EXERCISE DIRECTIONS: Return all of the data exactly as written, without the pictures.

DATASET SECTION:
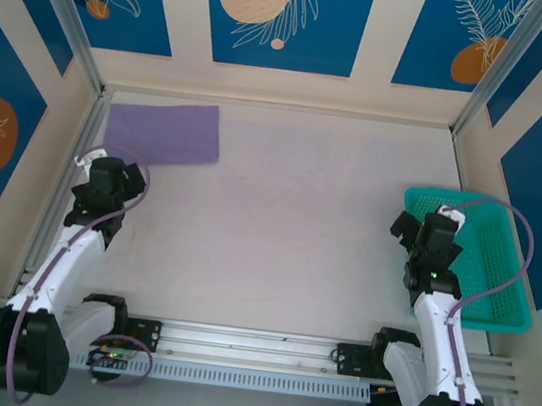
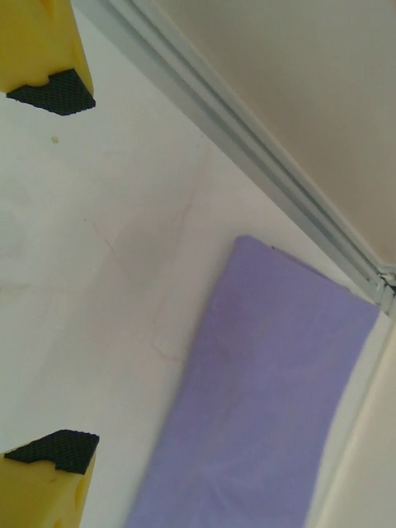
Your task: Fold and stack the t-shirts
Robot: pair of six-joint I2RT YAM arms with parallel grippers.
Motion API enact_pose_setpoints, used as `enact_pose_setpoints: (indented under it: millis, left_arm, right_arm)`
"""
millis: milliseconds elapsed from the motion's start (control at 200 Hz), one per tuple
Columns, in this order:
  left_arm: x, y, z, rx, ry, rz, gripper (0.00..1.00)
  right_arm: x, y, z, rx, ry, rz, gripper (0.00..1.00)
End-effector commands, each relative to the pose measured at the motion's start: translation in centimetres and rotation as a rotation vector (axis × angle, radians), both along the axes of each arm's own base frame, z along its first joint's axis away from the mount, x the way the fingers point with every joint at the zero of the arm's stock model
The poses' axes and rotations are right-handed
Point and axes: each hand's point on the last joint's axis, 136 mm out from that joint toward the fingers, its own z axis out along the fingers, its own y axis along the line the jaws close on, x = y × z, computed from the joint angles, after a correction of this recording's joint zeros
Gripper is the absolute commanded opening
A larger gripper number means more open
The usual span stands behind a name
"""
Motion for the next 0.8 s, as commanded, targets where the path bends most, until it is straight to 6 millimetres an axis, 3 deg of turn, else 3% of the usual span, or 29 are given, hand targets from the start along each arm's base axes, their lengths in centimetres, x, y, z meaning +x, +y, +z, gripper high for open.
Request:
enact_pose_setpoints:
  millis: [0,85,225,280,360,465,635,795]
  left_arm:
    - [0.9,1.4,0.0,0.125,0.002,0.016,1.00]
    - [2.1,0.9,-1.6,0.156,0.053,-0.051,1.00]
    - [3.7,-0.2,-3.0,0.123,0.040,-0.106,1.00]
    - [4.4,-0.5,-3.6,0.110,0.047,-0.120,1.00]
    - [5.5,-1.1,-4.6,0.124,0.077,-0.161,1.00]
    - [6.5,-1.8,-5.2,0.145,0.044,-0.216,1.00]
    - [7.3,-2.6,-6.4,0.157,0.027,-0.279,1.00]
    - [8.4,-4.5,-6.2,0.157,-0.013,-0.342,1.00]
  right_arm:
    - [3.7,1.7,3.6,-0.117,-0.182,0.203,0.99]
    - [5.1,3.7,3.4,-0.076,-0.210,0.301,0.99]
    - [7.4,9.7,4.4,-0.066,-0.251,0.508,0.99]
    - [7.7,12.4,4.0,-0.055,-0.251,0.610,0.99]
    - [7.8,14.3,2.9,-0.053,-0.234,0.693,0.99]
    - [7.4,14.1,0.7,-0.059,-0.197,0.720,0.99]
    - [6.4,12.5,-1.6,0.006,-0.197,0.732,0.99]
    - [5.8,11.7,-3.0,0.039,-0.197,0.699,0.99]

ANSWER FOR THE TASK:
Your task: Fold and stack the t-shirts
Robot: pair of six-joint I2RT YAM arms with parallel grippers.
Motion API enact_pose_setpoints, used as `enact_pose_setpoints: (indented under it: millis, left_arm, right_arm)`
"""
millis: milliseconds elapsed from the motion's start (control at 200 Hz), one per tuple
Columns, in this order:
  left_arm: x, y, z, rx, ry, rz, gripper (0.00..1.00)
  right_arm: x, y, z, rx, ry, rz, gripper (0.00..1.00)
End-effector commands, each relative to the pose measured at the motion's start: translation in centimetres and rotation as a rotation vector (axis × angle, radians), both along the axes of each arm's own base frame, z along its first joint's axis away from the mount, x the way the fingers point with every joint at the zero of the arm's stock model
The poses' axes and rotations are right-handed
Point and axes: each hand's point on the last joint's axis, 136 mm out from that joint toward the fingers, its own z axis out along the fingers, its own y axis along the line the jaws close on, x = y × z, computed from the joint angles, after a correction of this recording's joint zeros
Gripper is the absolute commanded opening
A larger gripper number means more open
The usual span stands behind a name
"""
Motion for the next 0.8 s, as commanded, targets where the path bends most, until it is straight to 6 millimetres an axis, 3 deg of turn, else 3% of the usual span, or 29 are given, hand targets from the start along each arm's base axes, their lengths in centimetres, x, y, z meaning +x, +y, +z, gripper high for open.
Request:
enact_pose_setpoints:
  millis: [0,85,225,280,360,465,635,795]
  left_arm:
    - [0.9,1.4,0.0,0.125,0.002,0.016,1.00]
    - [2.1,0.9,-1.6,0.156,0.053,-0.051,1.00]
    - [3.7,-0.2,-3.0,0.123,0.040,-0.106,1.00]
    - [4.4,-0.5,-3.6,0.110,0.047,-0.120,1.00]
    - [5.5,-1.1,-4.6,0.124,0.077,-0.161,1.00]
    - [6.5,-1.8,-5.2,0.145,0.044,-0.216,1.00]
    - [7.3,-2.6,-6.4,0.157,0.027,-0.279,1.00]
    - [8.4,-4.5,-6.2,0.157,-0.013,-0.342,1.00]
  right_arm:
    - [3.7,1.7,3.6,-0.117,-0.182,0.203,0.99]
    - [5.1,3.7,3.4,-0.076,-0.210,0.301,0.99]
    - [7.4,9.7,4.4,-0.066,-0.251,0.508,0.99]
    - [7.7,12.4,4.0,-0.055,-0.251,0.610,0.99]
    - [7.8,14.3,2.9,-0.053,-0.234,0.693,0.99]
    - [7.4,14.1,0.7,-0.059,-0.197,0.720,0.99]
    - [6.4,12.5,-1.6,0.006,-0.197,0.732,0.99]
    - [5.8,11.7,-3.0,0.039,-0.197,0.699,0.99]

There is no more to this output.